Caso Gils Carbó: Revelan más indicios de corrupción sobre su empleado Bellingi

Guillermo Bellingi, el subdirector general de la Procuración suspendido por la cuestionada compra de un edificio para el organismo que preside Gils Carbó

Según cuenta Nicolás Wiñaski en su nota para el diario Clarín, Alejandra Gils Carbó suspendió el 10 de abril a uno de sus principales colaboradores, Guillermo Bellingi, imputado como ella en una causa judicial que investiga posibles delitos de corrupción en el proceso de compra del “nuevo” edificio de la Procuración General de la Nación.

Bellingi era Subdirector General de la Procuración General y además el funcionario también era el encargado del Área Técnica de la Procuraduría de Criminalidad Económica y Lavado de Activos (PROCELAC).

El fiscal Eduardo Taiano y el juez Julián Ercolini lo investigan como uno de los principales protagonistas de la sospechosa compra del edificio de la Procuración. El inmueble que investiga la pesquisa judicial es la sede de la jefatura del Ministerio Publico Fiscal. También fue objetivo de los allanamientos ordenados por Taiano, subordinado de Gils Carbó pero no alineado a su agrupación K, “Justicia Legítima”.

La propiedad, cita en Perón 667, fue adquirida en 2013 por el Estado por decisión de Gils Carbó, mediante una licitación cuyos ganadores –según los documentos que consta en el expediente-, parecían conocer de antemano el resultado de ese trámite burocrático.

El Estado le compró a la familia Bemberg una de las casas en la que ese clan vivió durante décadas, por 43.850.000 millones de pesos.

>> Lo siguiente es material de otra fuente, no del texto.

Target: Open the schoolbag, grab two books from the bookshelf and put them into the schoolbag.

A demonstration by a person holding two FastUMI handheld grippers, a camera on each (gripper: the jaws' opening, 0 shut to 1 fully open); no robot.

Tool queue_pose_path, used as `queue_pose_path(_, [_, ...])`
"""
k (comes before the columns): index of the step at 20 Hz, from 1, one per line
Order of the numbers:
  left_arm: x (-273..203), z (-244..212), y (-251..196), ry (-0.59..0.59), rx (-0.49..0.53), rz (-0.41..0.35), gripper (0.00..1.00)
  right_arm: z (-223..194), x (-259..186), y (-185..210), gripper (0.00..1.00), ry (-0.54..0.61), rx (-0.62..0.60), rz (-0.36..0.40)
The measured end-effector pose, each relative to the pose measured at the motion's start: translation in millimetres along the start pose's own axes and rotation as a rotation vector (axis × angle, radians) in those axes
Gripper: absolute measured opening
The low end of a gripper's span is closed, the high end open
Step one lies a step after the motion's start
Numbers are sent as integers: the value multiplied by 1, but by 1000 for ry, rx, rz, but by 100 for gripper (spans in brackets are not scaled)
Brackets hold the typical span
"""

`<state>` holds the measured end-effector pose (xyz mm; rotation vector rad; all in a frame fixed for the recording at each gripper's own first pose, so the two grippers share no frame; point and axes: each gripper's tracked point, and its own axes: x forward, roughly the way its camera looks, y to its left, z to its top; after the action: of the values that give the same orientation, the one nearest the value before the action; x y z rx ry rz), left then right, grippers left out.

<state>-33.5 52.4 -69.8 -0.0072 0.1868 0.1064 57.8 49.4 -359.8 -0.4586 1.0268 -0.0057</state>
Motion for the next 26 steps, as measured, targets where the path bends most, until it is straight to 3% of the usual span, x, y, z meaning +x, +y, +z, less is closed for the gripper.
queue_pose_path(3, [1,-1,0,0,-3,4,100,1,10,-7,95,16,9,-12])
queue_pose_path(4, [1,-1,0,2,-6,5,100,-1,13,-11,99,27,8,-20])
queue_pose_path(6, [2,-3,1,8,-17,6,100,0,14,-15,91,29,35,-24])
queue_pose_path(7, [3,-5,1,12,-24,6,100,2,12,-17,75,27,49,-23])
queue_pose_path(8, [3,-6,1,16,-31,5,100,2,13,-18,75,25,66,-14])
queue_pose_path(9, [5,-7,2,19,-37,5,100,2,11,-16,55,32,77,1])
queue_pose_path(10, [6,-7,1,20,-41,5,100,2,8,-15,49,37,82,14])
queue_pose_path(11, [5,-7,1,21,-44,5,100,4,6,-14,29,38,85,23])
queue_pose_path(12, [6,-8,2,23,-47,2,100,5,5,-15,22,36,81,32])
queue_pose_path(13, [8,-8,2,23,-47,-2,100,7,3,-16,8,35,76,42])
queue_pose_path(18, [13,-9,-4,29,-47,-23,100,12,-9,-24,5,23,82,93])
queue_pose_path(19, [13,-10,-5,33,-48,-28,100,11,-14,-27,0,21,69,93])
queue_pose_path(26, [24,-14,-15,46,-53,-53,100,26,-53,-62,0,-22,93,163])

La intermediaria oficial en esa operación fue la inmobiliaria de Bárbara Jaureguiberry & Asociados. Cobró una comisión del 17 por ciento por ese trabajo, una cifra muy superior a la que se cobraba en el mercado. Quien se llevó la mitad de esa plata, alrededor de un millón de dólares, fue uno de los hermanos de madre de Bellingi, Juan Carlos Thill, un hombre dedicado a los seguros que nada tenía que ver con todo aquello.